Ezra turned and reached for Orelia, who was doubled over in pain. “Come on, baby, I’m here. House is just up there. See the lights in the windows.” They scrambled up the bank, and the small boat paddled away, making its way through the icing creek. “Mrs. Hitchcock she ready for us. We in Iowa now. They’s a free state.”

“How do you know, Ezra? Ohhhh . . .” Orelia doubled over again.

He didn’t answer her. Ezra knew he had to get her through the snow, up to the house, and down in the cellar. All as quiet as mice. And her having pains so early.

Orelia slid down again as another pain hit her. “Ohhhhh,” she moaned.

“Honey, can you be quiet now? We don’t want to get anyone hearing us.” He pulled her to the top of the bank where they sat in the snow waiting for her pain to subside.

Ezra wadded up a faded blue kerchief. “Here now, next time a pain hits, you bite this.” He tried to stuff it into her mouth while she sucked in air.

She spit it out.

“No, baby. You gotta do it. You listen to Ezra now. There can’t be no hearing us or this whole trip for nothin’. We’ll never reach the promised land.” He stuffed it back in and barely pulled his fingers out in time not to get bit.

Orelia struggled and ran in a painful lop-sided way, holding her belly, the holes in her homespun shawl lit up by moonlight. A distant owl hooted. A quiet growl came from the brush.

A lump of hurt choked Ezra as he watched his wife, at least that was how he thought of her. They’d get married proper when they got to Canada.  He couldn’t stand seeing her run that way.  She stumbled and he put one arm behind her knees, another on her back and tipped her up. He grunted. She was usually so small, but the baby made her off balance and clumsy to hold. She buried her face in his shoulder.

Up ahead he saw the flicker of three lanterns in the windows. That meant they was expecting three runaways. Old Simon had fell out the boat into the icy black river. He didn’t bob up, not even once. So there was just him and Orelia and the baby.

The sight bucked him up. He staggered faster. Orelia screeched into the cloth, into his shoulder. Her teeth sunk into his flesh, and he winced. At last he reached the open cellar door, ready to receive them.

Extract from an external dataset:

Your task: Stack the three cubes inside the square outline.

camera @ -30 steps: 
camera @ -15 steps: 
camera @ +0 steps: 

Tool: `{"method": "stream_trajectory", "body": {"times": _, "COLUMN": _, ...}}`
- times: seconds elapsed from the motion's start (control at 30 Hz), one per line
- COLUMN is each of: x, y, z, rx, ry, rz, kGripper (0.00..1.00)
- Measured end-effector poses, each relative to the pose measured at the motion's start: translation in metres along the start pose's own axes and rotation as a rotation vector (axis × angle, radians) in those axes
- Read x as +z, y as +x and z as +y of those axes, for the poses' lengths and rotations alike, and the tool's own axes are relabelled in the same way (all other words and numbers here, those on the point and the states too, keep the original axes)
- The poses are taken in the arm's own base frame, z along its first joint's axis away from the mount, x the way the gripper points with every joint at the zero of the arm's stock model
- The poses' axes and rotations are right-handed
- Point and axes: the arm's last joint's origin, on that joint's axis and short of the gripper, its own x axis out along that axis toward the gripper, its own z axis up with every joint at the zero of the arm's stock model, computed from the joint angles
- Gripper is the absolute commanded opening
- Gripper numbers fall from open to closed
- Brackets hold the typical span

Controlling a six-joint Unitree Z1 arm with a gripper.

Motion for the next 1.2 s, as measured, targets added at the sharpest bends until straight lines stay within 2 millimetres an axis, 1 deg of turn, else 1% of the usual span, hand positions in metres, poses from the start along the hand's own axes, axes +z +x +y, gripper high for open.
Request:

The steep, uneven steps tripped him up, and he bumped Orelia’s head against the frozen dirt wall. Orelia’s pain made her punch him hard on the arm in return.

At last they were in the cellar. He had to put Orelia down on the dirt floor. “Just for a minute, baby.” Around them, jugs of preserved foods lined crude shelves. Dusty bottles of wine lay on their sides in a rack. Above, he could hear a piano playing a lively Christmas tune. “It must be Christmas Eve,” Ezra said.

Thumps on the floor be dancing. “That party noise keep ‘em from hearing us.” Even so, he moved the shelves ever so carefully to reveal the safe room. He didn’t want to leave no marks in the dirt floor. Then he returned to Orelia, panting now, and helped her to a straw pallet. He found matches and lit the candle before lifting the shelves back in place.

“Baby’s comin’,” Orelia spluttered between pains. Then she pushed so hard her whole body shuddered as she groaned a mighty, low groan.

Ezra had to open her legs to see. He hated doin’ that, but they was beyond being shy now. It was a necessary thing. He’d seen his mammy birthing babies back on the plantation.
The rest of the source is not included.